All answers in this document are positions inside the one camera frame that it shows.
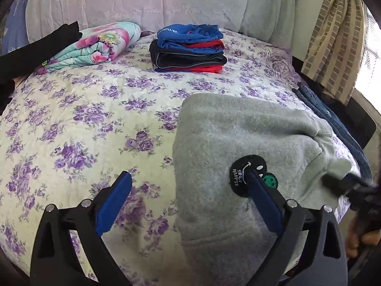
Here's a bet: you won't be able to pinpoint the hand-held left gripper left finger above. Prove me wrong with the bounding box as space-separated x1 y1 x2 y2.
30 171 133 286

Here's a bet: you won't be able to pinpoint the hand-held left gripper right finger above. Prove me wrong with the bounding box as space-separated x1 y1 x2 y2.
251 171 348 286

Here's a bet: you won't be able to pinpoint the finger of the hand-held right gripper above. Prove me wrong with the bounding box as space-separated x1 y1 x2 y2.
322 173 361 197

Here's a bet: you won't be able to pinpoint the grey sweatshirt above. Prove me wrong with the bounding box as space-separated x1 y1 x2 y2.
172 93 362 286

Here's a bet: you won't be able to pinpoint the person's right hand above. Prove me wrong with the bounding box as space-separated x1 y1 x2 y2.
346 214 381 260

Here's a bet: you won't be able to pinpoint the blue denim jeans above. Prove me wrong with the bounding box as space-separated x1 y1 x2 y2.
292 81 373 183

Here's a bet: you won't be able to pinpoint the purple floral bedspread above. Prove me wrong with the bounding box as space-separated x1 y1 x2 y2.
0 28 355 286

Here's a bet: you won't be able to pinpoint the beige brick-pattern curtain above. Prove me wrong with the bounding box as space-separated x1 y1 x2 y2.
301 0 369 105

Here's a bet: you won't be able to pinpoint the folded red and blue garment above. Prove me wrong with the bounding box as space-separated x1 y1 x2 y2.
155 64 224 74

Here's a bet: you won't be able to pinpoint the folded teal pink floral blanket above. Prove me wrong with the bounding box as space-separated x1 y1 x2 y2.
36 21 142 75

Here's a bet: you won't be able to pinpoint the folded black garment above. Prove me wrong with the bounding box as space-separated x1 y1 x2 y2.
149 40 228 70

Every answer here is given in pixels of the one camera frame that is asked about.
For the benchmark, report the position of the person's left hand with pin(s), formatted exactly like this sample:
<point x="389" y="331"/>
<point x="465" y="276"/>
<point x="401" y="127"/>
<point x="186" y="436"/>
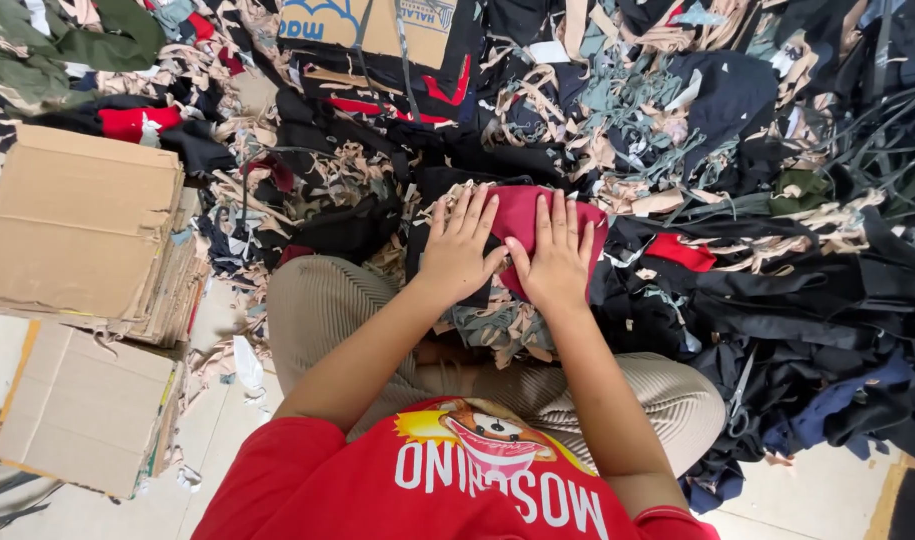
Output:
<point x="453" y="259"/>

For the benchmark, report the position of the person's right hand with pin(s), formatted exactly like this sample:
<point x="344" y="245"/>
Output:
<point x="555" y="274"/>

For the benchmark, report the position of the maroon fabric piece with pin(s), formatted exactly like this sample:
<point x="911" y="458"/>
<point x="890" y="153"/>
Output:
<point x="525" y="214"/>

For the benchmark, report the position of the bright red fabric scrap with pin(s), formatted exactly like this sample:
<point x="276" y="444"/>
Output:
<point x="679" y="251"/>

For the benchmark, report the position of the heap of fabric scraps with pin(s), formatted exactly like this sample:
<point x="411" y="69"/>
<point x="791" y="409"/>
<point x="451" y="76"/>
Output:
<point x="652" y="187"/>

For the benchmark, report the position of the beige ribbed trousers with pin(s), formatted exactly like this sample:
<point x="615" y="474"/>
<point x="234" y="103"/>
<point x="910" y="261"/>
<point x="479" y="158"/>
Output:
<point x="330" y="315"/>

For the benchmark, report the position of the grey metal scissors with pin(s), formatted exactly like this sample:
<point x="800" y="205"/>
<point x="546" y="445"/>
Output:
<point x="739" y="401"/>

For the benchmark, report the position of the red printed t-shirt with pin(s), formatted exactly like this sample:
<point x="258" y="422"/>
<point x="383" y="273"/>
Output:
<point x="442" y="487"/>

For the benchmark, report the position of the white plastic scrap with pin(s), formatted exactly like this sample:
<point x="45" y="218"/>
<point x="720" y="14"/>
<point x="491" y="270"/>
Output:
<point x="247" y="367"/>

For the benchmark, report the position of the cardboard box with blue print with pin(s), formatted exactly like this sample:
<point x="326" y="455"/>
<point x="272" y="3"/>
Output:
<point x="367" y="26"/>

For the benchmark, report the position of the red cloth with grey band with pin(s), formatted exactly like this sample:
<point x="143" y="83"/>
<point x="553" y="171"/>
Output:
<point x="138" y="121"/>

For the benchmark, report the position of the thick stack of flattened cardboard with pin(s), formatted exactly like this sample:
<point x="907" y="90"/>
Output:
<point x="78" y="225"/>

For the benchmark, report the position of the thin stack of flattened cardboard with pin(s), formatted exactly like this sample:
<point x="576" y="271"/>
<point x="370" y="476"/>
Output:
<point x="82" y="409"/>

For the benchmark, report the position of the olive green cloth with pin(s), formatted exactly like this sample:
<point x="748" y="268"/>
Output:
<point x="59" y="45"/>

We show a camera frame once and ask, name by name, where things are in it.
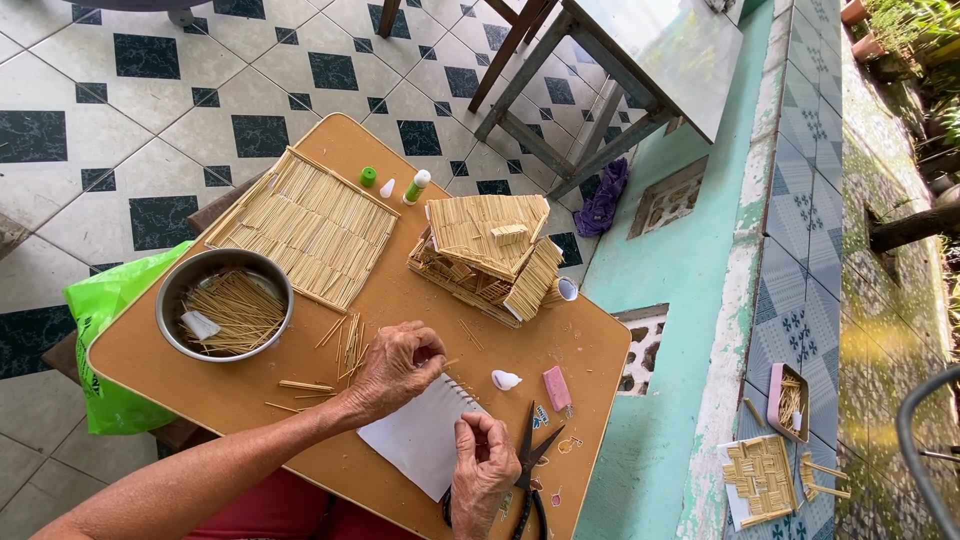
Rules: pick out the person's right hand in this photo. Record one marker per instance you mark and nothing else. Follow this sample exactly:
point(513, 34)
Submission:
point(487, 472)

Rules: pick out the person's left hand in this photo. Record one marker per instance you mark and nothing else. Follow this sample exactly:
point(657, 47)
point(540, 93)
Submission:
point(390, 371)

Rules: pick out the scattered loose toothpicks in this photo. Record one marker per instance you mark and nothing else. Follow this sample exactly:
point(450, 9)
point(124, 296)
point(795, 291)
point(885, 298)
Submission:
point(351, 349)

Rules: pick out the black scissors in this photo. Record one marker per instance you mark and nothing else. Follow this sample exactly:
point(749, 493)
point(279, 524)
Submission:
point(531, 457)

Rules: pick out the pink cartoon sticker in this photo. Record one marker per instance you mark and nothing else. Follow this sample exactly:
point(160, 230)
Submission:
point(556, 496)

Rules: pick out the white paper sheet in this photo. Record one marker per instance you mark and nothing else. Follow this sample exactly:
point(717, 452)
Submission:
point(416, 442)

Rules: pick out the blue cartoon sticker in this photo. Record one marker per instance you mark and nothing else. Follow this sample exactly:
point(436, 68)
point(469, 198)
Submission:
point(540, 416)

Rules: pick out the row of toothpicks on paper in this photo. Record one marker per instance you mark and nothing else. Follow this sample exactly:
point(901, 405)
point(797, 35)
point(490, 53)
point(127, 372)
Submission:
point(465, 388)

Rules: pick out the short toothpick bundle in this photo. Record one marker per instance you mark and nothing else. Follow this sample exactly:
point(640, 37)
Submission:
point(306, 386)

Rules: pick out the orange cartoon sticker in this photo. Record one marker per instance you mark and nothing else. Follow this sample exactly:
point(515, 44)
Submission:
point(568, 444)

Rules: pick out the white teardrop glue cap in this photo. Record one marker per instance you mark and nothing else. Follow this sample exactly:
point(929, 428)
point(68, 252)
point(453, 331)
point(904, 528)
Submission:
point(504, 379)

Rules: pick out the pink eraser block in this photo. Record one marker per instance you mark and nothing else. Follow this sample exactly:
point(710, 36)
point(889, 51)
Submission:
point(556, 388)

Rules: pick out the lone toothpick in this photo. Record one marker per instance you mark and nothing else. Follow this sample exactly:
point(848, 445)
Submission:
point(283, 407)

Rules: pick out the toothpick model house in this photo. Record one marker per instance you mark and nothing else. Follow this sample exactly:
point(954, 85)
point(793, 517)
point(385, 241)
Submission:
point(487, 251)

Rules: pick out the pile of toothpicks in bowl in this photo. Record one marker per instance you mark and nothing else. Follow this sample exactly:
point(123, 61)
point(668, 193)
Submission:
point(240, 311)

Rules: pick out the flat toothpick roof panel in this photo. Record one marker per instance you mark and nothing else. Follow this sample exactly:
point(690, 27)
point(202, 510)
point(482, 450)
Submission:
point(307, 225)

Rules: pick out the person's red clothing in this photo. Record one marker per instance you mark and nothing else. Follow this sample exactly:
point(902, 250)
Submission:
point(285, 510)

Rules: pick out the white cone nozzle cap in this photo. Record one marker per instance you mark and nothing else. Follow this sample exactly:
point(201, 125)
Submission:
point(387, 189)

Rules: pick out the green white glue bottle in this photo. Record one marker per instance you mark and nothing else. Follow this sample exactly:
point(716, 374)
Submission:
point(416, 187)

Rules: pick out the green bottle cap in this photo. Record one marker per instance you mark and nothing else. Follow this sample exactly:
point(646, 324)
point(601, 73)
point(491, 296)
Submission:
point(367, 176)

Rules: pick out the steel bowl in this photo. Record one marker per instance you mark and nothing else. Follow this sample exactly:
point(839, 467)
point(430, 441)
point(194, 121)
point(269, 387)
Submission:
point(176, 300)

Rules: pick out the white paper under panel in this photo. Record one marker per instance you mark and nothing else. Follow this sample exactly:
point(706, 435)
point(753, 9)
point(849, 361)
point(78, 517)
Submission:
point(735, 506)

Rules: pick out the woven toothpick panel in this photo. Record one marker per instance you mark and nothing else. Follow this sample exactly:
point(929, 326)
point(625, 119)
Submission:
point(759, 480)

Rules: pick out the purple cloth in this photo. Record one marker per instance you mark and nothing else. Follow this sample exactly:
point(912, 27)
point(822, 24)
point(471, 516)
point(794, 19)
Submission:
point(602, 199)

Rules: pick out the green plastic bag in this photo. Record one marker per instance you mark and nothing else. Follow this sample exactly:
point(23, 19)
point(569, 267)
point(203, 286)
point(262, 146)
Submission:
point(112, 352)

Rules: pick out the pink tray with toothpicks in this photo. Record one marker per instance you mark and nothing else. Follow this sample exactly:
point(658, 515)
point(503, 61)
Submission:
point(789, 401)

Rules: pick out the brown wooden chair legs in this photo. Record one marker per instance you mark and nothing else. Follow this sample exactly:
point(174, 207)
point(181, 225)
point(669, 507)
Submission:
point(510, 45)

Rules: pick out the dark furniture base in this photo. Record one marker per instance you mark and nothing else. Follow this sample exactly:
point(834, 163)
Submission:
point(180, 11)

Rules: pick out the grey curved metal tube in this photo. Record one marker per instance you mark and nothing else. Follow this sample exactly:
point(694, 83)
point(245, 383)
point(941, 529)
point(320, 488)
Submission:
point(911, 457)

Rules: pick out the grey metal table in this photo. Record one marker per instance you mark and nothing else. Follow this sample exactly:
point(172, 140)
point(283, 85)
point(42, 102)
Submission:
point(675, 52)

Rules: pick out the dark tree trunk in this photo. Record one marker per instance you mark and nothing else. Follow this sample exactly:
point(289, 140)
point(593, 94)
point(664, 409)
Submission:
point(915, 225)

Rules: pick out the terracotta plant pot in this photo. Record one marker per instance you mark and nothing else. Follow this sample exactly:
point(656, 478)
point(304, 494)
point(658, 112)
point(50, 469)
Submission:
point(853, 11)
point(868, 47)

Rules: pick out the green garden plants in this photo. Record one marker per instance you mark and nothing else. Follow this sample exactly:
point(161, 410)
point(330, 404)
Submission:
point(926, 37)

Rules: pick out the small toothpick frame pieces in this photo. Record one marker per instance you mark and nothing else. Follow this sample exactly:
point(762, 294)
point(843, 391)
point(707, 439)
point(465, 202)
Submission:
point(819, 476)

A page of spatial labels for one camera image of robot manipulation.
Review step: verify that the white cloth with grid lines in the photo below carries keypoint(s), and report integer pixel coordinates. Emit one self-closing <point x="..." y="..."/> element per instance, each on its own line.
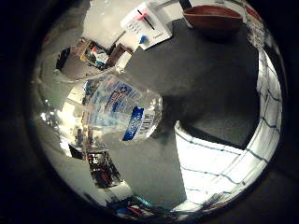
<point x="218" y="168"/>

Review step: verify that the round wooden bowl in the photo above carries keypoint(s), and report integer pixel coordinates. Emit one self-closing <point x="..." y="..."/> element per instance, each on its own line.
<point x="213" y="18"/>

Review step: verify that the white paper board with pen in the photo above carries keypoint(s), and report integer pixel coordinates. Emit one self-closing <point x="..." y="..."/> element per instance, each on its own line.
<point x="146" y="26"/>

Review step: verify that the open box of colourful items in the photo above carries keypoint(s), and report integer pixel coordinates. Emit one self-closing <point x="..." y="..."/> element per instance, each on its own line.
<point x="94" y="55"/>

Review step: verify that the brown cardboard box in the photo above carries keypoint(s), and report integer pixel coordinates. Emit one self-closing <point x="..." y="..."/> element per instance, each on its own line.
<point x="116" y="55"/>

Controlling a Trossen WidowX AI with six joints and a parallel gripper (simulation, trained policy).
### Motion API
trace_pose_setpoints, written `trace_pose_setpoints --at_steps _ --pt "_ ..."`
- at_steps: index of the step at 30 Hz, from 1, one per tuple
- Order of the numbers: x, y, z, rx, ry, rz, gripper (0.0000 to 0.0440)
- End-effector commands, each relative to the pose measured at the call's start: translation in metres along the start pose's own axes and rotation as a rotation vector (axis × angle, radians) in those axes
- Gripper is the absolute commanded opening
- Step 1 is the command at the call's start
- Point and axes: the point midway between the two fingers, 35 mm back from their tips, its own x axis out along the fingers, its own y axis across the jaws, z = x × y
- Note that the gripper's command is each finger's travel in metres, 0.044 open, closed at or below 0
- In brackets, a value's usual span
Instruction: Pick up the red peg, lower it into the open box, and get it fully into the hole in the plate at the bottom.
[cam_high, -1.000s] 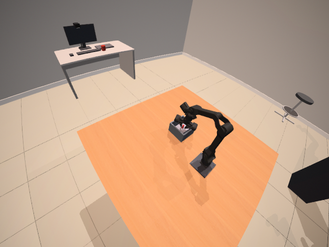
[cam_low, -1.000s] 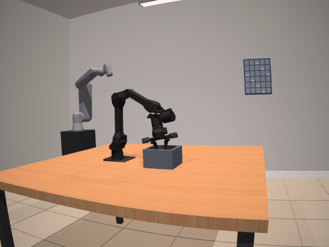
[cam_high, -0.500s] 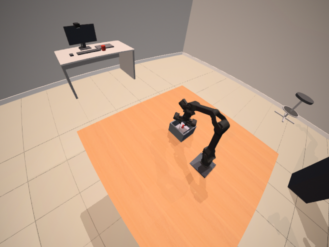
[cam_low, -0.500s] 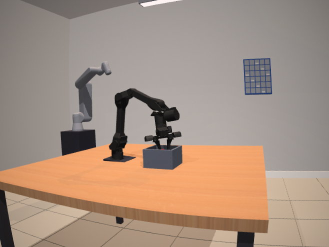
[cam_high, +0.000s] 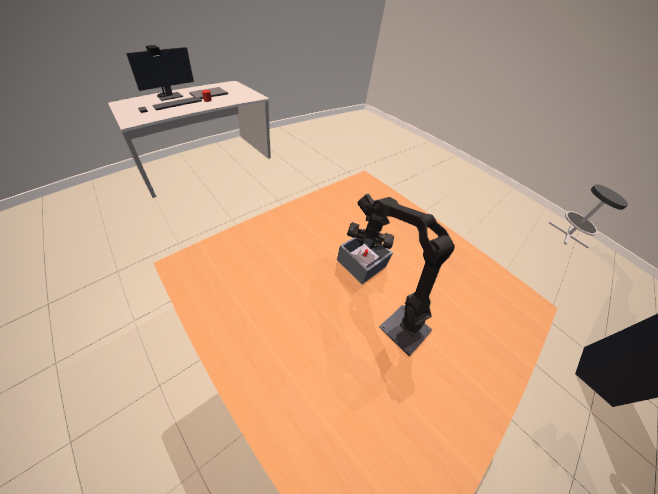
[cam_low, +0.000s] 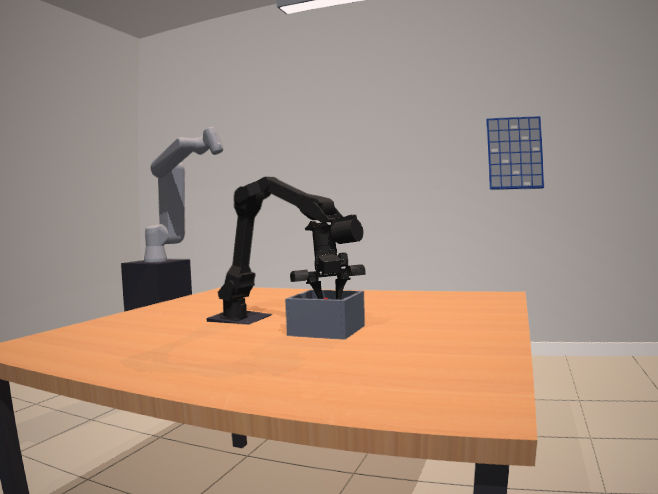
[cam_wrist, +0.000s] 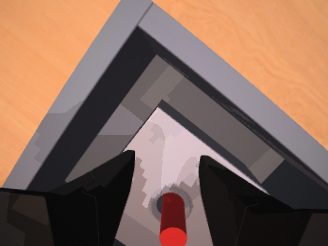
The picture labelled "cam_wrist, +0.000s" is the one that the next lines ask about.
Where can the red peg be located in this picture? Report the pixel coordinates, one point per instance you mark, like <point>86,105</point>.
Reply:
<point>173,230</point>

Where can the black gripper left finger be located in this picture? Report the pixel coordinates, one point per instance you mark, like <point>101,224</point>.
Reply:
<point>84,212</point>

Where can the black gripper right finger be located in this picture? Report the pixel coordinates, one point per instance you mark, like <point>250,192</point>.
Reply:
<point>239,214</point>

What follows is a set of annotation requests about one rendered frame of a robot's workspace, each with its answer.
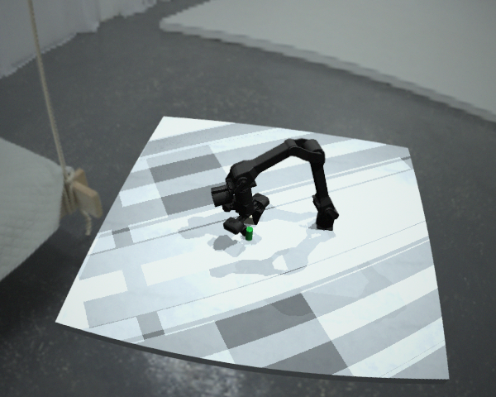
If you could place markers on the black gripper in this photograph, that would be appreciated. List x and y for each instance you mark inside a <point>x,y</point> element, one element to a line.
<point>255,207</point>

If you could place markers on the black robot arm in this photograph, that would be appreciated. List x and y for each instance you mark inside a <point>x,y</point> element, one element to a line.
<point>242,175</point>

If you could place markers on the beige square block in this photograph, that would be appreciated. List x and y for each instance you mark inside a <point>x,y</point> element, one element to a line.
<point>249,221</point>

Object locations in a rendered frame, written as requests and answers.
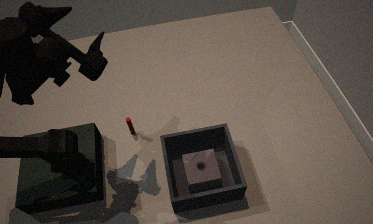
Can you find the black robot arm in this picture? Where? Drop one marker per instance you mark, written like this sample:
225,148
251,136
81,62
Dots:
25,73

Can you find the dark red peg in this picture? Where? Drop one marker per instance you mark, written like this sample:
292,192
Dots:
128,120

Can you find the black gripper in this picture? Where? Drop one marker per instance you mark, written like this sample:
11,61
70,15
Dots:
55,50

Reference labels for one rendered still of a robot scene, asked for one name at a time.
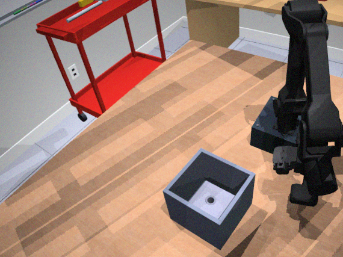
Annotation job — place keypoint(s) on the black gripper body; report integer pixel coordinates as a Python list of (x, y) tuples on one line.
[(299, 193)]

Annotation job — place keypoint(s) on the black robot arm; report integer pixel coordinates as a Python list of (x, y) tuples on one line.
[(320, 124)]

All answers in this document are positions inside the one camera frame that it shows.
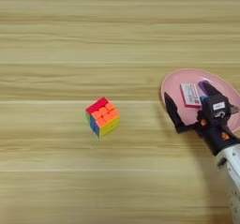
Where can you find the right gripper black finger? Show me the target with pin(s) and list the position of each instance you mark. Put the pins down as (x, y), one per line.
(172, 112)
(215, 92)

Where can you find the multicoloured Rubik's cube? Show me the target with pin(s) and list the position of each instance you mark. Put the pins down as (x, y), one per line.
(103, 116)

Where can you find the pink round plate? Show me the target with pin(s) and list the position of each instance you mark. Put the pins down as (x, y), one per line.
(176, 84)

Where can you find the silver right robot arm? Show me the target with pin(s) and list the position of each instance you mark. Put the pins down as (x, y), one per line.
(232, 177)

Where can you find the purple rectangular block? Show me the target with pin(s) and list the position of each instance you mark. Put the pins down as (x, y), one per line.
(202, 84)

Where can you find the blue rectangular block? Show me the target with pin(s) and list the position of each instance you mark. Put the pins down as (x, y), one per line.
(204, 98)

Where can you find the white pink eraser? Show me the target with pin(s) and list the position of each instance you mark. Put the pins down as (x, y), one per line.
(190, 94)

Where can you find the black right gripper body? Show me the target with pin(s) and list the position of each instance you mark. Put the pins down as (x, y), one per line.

--------

* [WORK TO BE COMPLETED]:
Above are the records; repeat exactly the lines from the one holding "point(160, 230)" down to the one holding "point(901, 405)", end lines included.

* [REPLY]:
point(160, 230)
Submission:
point(556, 496)

Rules: pick out the white paper sheet in this photo. Record one marker per instance you mark and nothing else. Follow this sample exactly:
point(717, 452)
Submission:
point(416, 442)

Rules: pick out the blue cartoon sticker in this photo. Record one marker per instance you mark and nothing else. Follow this sample exactly:
point(436, 68)
point(469, 198)
Submission:
point(540, 416)

Rules: pick out the row of toothpicks on paper in this photo. Record one marker per instance you mark and nothing else. Follow this sample exactly:
point(901, 405)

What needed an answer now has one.